* Your goal *
Your job with the data below: print everything from the line that holds "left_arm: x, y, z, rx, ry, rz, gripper" down to the line that holds "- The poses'", ends included, exactly, and nothing else.
+++ Recorded data
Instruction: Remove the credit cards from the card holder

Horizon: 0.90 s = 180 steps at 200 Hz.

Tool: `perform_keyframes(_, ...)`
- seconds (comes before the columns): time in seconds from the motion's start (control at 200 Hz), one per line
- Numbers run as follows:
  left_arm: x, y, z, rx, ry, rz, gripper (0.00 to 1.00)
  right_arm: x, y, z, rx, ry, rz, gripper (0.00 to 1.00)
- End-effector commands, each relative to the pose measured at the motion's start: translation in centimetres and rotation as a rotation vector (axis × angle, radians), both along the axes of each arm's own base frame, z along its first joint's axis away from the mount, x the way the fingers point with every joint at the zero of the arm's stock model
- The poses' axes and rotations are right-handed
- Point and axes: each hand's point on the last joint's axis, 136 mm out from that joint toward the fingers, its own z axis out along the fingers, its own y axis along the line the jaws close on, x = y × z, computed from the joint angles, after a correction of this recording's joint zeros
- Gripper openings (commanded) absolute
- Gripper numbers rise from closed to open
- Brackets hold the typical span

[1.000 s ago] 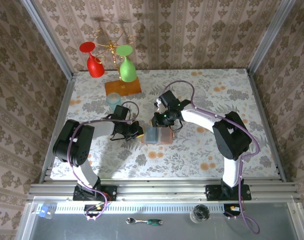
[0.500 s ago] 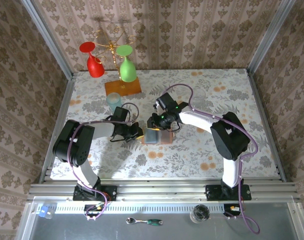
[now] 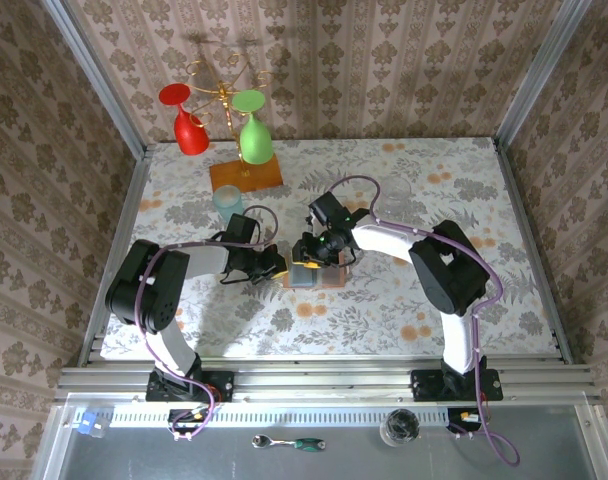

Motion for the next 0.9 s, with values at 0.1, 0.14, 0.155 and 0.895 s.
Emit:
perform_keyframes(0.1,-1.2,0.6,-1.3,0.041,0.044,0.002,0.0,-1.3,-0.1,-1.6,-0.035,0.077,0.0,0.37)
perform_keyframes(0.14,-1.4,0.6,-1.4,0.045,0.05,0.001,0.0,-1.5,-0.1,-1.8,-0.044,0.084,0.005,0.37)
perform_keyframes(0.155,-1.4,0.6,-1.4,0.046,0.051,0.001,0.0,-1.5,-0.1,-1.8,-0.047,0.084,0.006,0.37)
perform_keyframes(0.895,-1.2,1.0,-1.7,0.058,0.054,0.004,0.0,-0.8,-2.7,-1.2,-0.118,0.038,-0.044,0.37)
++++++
* Written response *
  left_arm: x, y, z, rx, ry, rz, gripper (0.00 to 1.00)
  right_arm: x, y, z, rx, ry, rz, gripper (0.00 to 1.00)
- End-effector commands, each relative to the pose measured at the motion's start: translation in centimetres and rotation as a rotation vector (axis × angle, radians), both along the axes of each arm's own base frame, z along its first joint's axis away from the mount, x the way the fingers point with every joint at the zero of the arm's stock model
- The poses' axes and rotations are right-handed

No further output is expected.